Hopkins High School Principal Crystal Ballard doesn’t want discussions of racism to be a passing trend in her school. At the start of the year, she invited students to optional discussions about racial justice.
“I just felt like I cannot start the school year as if everything was fine and we’re just excited to be back in school, and we’re going to have this amazing year without creating space to address things that have happened,” she said. “It’s so important for [students] to have that safe space as they’re learning, they’re growing and developing so they can say things, frankly, that may be offensive.”
Ballard plans to offer those sessions monthly and said students overwhelmingly support them.
However, she said some parents feel like their children aren’t ready to be a part of those conversations where they would want to be present.
“Throughout our system, and beyond our system, there are people who don’t necessarily believe that systemic oppression exists and that if you start to talk about systemic oppression, that you’re teaching a false truth,” Ballard said. “If we wait for 100 percent of the people to agree on that detail, we will be stalling the work.”
For Ballard and other leaders in Hopkins, making their schools equal and welcoming places where all students can thrive goes far beyond classroom discussions.
District leaders have focused on hiring more staff of color, including school principals like Ballard.

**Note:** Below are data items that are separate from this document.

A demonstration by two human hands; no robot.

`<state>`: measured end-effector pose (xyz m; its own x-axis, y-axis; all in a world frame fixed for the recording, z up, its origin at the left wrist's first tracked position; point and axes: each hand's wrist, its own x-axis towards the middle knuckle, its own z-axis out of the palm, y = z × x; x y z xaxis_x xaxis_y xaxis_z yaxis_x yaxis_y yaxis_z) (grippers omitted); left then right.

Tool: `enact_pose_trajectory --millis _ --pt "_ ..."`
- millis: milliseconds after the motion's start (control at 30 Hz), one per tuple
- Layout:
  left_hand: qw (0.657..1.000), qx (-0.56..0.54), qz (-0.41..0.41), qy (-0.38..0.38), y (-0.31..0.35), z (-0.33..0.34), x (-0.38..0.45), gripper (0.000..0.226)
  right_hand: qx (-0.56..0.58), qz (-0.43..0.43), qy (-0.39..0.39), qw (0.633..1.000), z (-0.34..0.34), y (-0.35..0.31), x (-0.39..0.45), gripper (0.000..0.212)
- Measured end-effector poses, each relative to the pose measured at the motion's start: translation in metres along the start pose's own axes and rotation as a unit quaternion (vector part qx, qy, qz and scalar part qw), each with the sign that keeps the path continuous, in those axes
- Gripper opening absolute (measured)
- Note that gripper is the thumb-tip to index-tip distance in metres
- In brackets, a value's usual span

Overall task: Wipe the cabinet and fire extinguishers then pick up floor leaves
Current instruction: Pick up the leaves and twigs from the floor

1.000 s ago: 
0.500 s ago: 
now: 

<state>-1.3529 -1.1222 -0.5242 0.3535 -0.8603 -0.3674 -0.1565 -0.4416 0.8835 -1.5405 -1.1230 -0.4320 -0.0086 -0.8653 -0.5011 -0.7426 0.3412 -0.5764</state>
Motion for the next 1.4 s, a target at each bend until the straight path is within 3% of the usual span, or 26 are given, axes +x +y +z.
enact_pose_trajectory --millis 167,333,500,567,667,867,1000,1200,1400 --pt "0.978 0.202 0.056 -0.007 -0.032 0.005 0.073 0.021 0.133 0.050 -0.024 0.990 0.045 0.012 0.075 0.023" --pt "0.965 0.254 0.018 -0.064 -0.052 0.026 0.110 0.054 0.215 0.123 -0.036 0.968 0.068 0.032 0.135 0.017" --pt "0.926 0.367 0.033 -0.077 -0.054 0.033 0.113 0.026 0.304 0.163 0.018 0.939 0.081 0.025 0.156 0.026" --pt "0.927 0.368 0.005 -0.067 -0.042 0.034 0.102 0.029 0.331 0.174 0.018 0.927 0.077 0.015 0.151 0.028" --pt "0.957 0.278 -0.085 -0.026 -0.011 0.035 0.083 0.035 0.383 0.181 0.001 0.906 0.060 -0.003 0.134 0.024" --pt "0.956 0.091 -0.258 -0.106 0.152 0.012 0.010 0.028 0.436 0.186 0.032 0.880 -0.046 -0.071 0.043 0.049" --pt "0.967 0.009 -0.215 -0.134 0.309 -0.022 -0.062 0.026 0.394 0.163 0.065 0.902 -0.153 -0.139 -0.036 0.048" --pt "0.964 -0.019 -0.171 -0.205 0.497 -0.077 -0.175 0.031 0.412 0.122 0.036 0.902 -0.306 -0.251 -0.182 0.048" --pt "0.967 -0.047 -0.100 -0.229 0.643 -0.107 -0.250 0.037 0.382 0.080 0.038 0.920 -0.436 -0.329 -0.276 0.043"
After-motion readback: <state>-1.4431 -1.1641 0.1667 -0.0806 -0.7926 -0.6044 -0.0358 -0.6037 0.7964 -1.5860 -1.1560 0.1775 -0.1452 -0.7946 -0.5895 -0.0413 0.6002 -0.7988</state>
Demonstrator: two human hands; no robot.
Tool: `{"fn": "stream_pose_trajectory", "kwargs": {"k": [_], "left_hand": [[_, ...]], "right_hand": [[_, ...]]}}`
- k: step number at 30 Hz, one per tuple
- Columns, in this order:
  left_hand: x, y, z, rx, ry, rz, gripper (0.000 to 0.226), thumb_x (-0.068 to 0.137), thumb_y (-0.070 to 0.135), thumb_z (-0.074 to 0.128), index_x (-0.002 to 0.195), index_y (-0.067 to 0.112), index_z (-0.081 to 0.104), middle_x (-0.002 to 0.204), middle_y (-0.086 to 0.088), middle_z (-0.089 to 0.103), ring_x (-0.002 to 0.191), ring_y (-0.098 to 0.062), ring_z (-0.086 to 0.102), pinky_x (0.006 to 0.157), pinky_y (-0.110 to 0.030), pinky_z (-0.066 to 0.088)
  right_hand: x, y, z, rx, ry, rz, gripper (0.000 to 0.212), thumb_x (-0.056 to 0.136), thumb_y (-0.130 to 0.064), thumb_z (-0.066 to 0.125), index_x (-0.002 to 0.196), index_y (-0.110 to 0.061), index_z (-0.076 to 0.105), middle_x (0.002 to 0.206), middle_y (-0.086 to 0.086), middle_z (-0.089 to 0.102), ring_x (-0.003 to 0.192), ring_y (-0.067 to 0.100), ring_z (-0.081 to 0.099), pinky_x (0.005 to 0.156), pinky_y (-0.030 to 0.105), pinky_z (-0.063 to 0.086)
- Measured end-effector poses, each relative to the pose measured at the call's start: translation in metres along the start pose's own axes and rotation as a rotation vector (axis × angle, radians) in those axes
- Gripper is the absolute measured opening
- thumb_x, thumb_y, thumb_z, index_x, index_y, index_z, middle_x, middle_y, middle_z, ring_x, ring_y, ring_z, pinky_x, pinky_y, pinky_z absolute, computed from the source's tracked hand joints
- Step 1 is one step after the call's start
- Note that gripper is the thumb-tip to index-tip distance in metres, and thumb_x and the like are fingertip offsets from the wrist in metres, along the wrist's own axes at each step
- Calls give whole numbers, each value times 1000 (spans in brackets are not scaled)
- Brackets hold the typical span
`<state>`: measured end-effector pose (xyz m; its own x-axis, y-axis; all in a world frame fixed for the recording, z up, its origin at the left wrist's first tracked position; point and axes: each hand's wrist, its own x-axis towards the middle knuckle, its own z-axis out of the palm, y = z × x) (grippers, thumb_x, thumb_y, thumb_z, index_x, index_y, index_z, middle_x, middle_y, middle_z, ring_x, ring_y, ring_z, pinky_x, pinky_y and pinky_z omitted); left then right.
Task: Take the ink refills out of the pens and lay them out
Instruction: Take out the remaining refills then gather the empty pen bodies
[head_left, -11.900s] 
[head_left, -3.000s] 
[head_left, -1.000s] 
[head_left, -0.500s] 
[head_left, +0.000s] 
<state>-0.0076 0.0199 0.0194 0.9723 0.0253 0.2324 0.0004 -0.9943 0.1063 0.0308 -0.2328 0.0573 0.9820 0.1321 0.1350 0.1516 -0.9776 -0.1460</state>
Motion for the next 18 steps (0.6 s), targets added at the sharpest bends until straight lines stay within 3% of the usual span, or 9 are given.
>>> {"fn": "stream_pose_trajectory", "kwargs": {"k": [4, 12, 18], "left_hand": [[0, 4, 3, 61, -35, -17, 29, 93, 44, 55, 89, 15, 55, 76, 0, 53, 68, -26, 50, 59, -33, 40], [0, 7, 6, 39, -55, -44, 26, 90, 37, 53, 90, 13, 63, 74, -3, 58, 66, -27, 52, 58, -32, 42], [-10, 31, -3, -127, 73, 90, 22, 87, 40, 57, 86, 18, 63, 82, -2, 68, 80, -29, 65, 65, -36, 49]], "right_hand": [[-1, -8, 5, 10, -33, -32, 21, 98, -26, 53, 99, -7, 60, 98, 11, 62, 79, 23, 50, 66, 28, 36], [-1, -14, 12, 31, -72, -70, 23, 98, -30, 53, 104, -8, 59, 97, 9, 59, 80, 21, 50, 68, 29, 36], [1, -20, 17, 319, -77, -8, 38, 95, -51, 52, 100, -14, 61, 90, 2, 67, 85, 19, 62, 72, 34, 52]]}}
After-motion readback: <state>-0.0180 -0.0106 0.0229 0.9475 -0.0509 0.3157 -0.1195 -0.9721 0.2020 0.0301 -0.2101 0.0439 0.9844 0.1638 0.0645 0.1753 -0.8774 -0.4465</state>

And they’re experimenting with other ideas too, like making changes to the traditional letter grading system.
At Hopkins North Junior High, leaders are implementing an International Baccalaureate (IB) grading model this year, which allows students to improve their work and demonstrate growth overtime.
The district saw the traditional letter grade system as inequitable for students of color. The IB metric grades students based on where they end up at the end of the course, rather than their average scores.
Angela Wilcox, the IB coordinator for the school, said the traditional grading system is connected to characteristics of “dominant white culture.”
“So it’s about perfectionism, urgency, like you have to turn things in on the certain date or you lose points for it,” she said. “It wasn’t measuring student learning as much as it was measuring compliance.”
When taking that compliance piece away, educators found that Black students still learn as much and have better grades in the end, Wilcox added.
Hilbert, the Mitchell Hamline law professor, said changes start with talking about racism, but need to go much further to address underlying systemic problems that negatively affect students of color.
“The challenge now for teachers and districts is that our young people have a very keen sense of hypocrisy,” he said.